“Dulu, tidak begitu banyak cafe di Braga, paling adanya toko buku. Apalagi kalau ke arah Braga Selatan, itu justru banyak toko yang tutup.
DARA- Jalan Braga yang dulunya amat sepi di tahun 80 hingga 90-an kini menjadi pusat wisata baik lokal maupun mancanegara. Ternyata, salah satu pemeran penting dalam perkembangan ini adalah para pelaku seni di Kota Bandung.
Demikian diakatakan Ketua Dewan Kesenian Kota Bandung, Rahmat Jabaril seusai acara Diskusi Pameran Pulau Emas pada Minggu (14/8/2022).

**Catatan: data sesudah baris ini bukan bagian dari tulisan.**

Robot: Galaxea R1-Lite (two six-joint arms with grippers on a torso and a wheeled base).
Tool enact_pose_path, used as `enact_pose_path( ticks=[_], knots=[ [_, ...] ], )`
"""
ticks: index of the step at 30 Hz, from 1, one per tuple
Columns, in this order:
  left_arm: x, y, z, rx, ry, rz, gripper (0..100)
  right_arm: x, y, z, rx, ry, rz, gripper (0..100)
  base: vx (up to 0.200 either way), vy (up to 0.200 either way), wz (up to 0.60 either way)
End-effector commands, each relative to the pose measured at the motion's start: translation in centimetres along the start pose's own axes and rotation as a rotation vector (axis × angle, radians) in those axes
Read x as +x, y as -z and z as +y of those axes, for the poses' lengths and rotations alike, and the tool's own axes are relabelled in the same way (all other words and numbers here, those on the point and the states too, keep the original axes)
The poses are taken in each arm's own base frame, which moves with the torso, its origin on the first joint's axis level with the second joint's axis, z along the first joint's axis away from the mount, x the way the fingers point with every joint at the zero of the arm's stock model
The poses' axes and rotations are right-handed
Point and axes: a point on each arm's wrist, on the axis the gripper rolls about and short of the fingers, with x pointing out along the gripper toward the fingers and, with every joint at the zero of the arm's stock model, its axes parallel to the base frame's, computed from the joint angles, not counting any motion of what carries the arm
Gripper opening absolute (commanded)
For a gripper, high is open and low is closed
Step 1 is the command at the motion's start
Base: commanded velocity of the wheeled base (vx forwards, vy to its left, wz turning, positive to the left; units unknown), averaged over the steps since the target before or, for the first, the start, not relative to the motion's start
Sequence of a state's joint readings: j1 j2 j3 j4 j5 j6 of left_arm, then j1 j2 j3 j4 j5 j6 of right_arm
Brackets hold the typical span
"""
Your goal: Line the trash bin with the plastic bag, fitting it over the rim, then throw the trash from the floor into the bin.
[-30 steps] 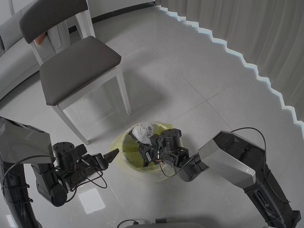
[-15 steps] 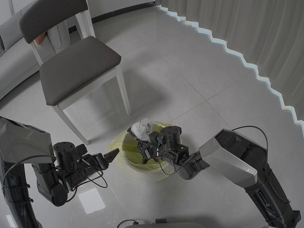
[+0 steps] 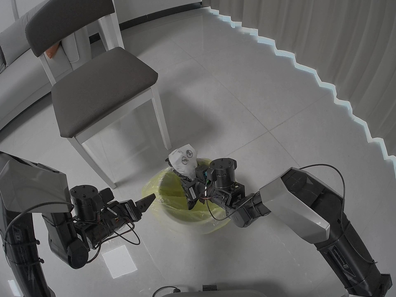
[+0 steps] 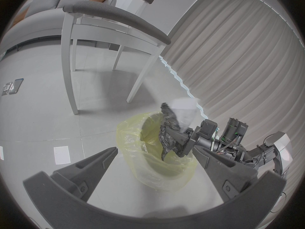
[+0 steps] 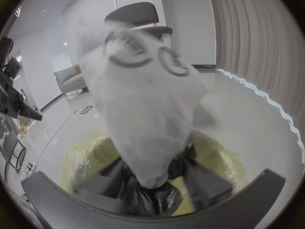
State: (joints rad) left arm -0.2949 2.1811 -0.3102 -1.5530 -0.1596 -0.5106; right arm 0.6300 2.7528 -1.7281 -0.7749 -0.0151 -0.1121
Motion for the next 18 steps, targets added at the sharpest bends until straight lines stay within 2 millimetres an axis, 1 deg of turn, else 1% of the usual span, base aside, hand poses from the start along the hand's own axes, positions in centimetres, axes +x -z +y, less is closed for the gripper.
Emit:
enact_pose_path(
  ticks=[1, 7, 13, 15, 18],
  knots=[
    [0.1, -0.1, 0.0, 0.002, 0.007, -0.014, 100, 0.1, 0.4, -0.3, 0.001, 0.005, 0.005, 100, 0.000, 0.000, 0.00],
    [0.1, 0.0, 0.1, 0.001, 0.004, -0.011, 100, -0.1, 0.2, -0.4, 0.000, 0.006, 0.010, 100, 0.000, 0.000, 0.00],
    [0.0, 0.0, 0.1, 0.000, 0.001, -0.009, 100, -0.4, -0.5, -1.2, 0.005, 0.021, -0.002, 100, 0.000, 0.000, 0.00],
    [0.0, 0.0, 0.1, 0.000, 0.002, -0.010, 100, -0.8, -1.0, -1.2, 0.007, 0.021, -0.005, 100, 0.000, 0.000, 0.00],
    [0.0, -0.1, 0.1, 0.000, -0.001, -0.012, 100, -1.9, -2.1, -1.4, 0.008, 0.021, 0.000, 100, 0.000, 0.000, 0.00]
  ],
)
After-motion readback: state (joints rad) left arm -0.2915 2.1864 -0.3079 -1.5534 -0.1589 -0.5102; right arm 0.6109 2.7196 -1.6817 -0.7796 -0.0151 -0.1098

Menurut Rahmat, kondisi Braga mulai berubah sejak Abah Ropih, tokoh seniman Kota Bandung menginisiasi trotoar sebagai display karya lukisan para seniman di tahun 2000.
“Akhirnya dari sana Braga jadi punya daya tarik tersendiri. Malah banyak orang yang ikut berkarya dan berjualan di sana, sehingga terbangun suasana lain tentang Jalan Braga,” ujar Rahmat, seperti dikutip dara.co.id dari bandung.go.id.
Hadirnya para seniman lukisan di Braga berdampak pada munculnya bentuk ekonomi kreatif lain di sana, seperti fotografi dan kuliner.
Selain itu, ia mengatakan, Abah Ropih ingin menjadikan Braga sebagai tempat pembelajaran seni.
“Keinginan Abah Ropih, Jalan Braga bisa menjadi perguruan seni secara tidak langsung, seperti ‘universitas terbuka’. Semua orang bisa belajar di sana dengan para senior. Siapa pun boleh belajar dan berjualan,” ungkapnya.
Bagi Rahmat, Abah Ropih merupakan salah satu tokoh seniman yang multitalent. Abah tak hanya fokus pada seni rupa, tapi juga mengeksplorasi seni lainnya, seperti musik, tradisional, sehingga bisa merangkul semua seniman di Kota Bandung. Selain sebagai pelukis, Abah Ropih juga penggagas ruang kreatif di Jalan Braga.
“Dulu, tidak begitu banyak cafe di Braga, paling adanya toko buku. Apalagi kalau ke arah Braga Selatan, itu justru banyak toko yang tutup. Sekarang mulai banyak cafe di daerah sana sejak mulai ramainya lukisan yang berjualan di sekitarnya,” ucap Rahmat.
Ia mengaku, orang luar Bandung mengenal Braga sebagai kawasan seni, terutama seni lukis. Sehingga, jika ada yang ingin membeli karya lukis, mereka langsung tahu tempat yang paling tepat adalah Braga.
“Braga ini dijadikan sebagai jalan seni, menjadi aset wisata Kota Bandung. Tinggal bagaimana Pemerintah Kota (Pemkot) Bandung bisa memperluas kolaborasi dengan dan memfasilitasi para seniman untuk bisa menghidupkan usaha di kawasan Braga,” jelasnya.
Ia menambahkan, pendapatan daerah Kota Bandung sebagian besar merupakan dari hasil kreativitas masyarakat yang bernilai seni.
Sehingga Kota Bandung dikenal masyarakat luas sebagai pusatnya para seniman. Bahkan, banyak seniman Kota Bandung yang menginspirasi terciptanya festival besar di kota-kota lain.
“Kita juga berharap, setiap tahun Pemkot bisa mengadakan festival seni. Misalnya setiap Desember ada festival seni di Braga, mulai dari seni tradisional sampai ke seni kontemporer,” tuturnya.
“Bisa menciptakan branding kalau braga itu semacam barometer kesenian di Kota Bandung,” imbuh Rahmat.
Oleh karena itu, Rahmat berharap, agar di setiap RW bisa tersedia program kesanggaran sebagai penyalur bakat para pemuda di tataran paling kecil.
“Kalau mereka bisa terlatih dan terdidik di RW, Pemkot Bandung bisa melibatkan para seniman yang sudah terlatih di setiap daerah ini,” imbuhnya.